Tonya Harding va tout simplement devenir la première Américaine à réussir un triple axel en compétition officielle et la deuxième patineuse au monde, après Midori Ito en 1989. Nous sommes en 1991 et la demoiselle de 20 ans le signe lors des Championnats des Etats-Unis de Minneapolis, qu'elle remporte. A peine le saut passé, on la voit jubiler sur la glace. Impossible pour elle de cacher son émotion. Elle l'a tenté. Osé. Réussi.

Pour vous donner une idée de l'ampleur de la performance : près de trente ans plus tard, elles ne sont que 9 à avoir réussi ces trois sauts et demi en compétition internationale. Dont… Harding, qui va le retenter et réussir aux Mondiaux de Munich, en mars 1991. Cette fois, l'exploit ne suffit pas. Harding est battue par Kristi Yamaguchi. Médaillée d'argent, elle devance une certaine Nancy Kerrigan sur le premier podium 100% US de l'histoire.

ZZ Top et clopes

Harding doit toujours en faire plus que les autres, parce qu'elle fait les choses différemment des autres. Parce qu'elle n'est pas comme les autres. "J'ai toujours détesté le mot 'féminine’. Ça me fait tout de suite penser à un tampon ou à un protège-slip." A part, définitivement.

Elle patine sur du ZZ Top, fume clope sur clope malgré son asthme, et porte des tenues aussi criardes et tape-à-l'œil que sa vie est dissolue. "Une année, j'avais une tenue rose que j'avais confectionnée moi-même. C'était vraiment joli. Un juge s'approche de moi et me dit : 'Si tu portes une telle tenue une autre fois aux Championnats US, tu n'y participeras plus jamais. Je lui ai répondu : 'Si tu viens avec 5000 dollars pour me payer des costumes, je n'aurai pas à pas à en faire moi-même. Mais en attendant, hors de ma vue !'"

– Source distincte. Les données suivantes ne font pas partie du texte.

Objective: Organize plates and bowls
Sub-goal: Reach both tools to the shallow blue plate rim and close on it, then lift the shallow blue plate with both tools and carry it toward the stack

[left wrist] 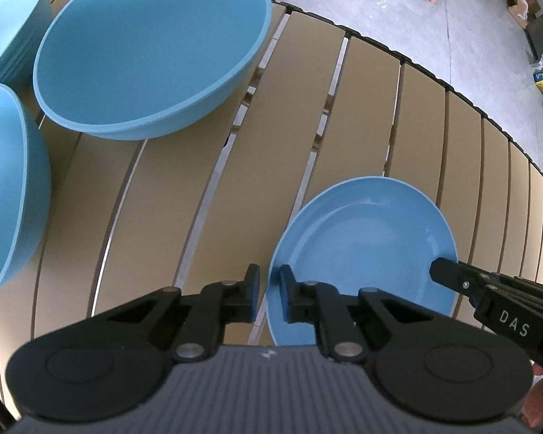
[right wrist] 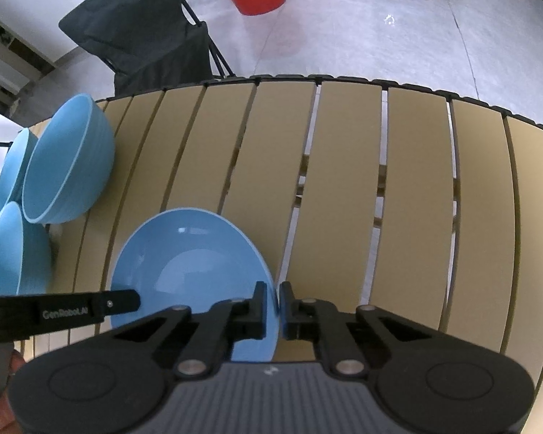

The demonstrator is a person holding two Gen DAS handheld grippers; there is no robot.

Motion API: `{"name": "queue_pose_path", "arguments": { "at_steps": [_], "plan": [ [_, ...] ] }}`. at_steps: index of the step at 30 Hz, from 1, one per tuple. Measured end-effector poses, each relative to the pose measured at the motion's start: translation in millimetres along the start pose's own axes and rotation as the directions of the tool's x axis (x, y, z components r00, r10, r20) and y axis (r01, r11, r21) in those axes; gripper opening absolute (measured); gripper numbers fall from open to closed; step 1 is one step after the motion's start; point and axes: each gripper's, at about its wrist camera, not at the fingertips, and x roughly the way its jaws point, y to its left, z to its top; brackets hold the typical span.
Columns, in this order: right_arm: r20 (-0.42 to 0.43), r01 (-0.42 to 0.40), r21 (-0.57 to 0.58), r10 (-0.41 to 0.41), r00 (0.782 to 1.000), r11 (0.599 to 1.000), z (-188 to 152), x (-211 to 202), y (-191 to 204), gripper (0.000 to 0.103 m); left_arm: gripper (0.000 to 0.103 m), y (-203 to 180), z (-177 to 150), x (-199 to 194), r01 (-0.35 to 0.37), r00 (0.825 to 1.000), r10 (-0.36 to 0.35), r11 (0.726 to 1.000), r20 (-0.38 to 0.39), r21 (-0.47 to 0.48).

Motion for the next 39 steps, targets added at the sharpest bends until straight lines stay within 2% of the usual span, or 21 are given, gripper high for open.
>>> {"name": "queue_pose_path", "arguments": {
  "at_steps": [8,12,21,39],
  "plan": [
    [-0.007,-0.019,0.038,0.020,1.000,0.999,0,7,-4,0.005,0.012,-1,-1,1,-0.008,1.000,0.008,1.000,0.003,-0.003],
    [-0.005,-0.016,0.046,0.017,1.000,0.999,-1,8,-4,0.005,0.012,-5,0,0,-0.029,1.000,0.029,0.999,-0.002,0.016],
    [-0.017,-0.003,0.064,0.004,1.000,0.998,-2,8,-3,0.005,0.012,-4,2,2,-0.039,0.999,0.039,0.999,-0.014,-0.005],
    [0.004,-0.025,0.035,0.025,1.000,0.999,-10,-12,9,0.005,0.012,0,-3,-11,-0.039,0.999,0.039,0.999,0.005,-0.018]
  ]
}}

Harding n'est pas très loin du sommet. Mais la pente qui l'attend est descendante. Parce que sa vie est toujours aussi foutraque. Mariée depuis ses 19 ans - contre l'avis de ses parents -, avec un jeune homme qu'elle a rencontré lorsqu'elle en avait à peine 15, Tonya Harding a troqué la tyrannie maternelle contre le joug d'un mari violent.

Jeff Gillooly est un sale type qui, au cœur du scandale, finira par vendre la cassette de leur nuit de noces à Penthouse pour la modique somme de 200 000 dollars. "On s'est marié pour de mauvaises raisons, je devais m'éloigner de ma mère, reconnait à rebours Harding. Jeff avait quelques années de plus que moi et il avait un job. Il me frappait. Mais elle me frappait aussi. Ils m'aimaient." Le jour de leur mariage, le père de Tonya aura ces mots à destination de son gendre : "Je ne t'ai jamais aimé mais bienvenue dans la famille". Ambiance.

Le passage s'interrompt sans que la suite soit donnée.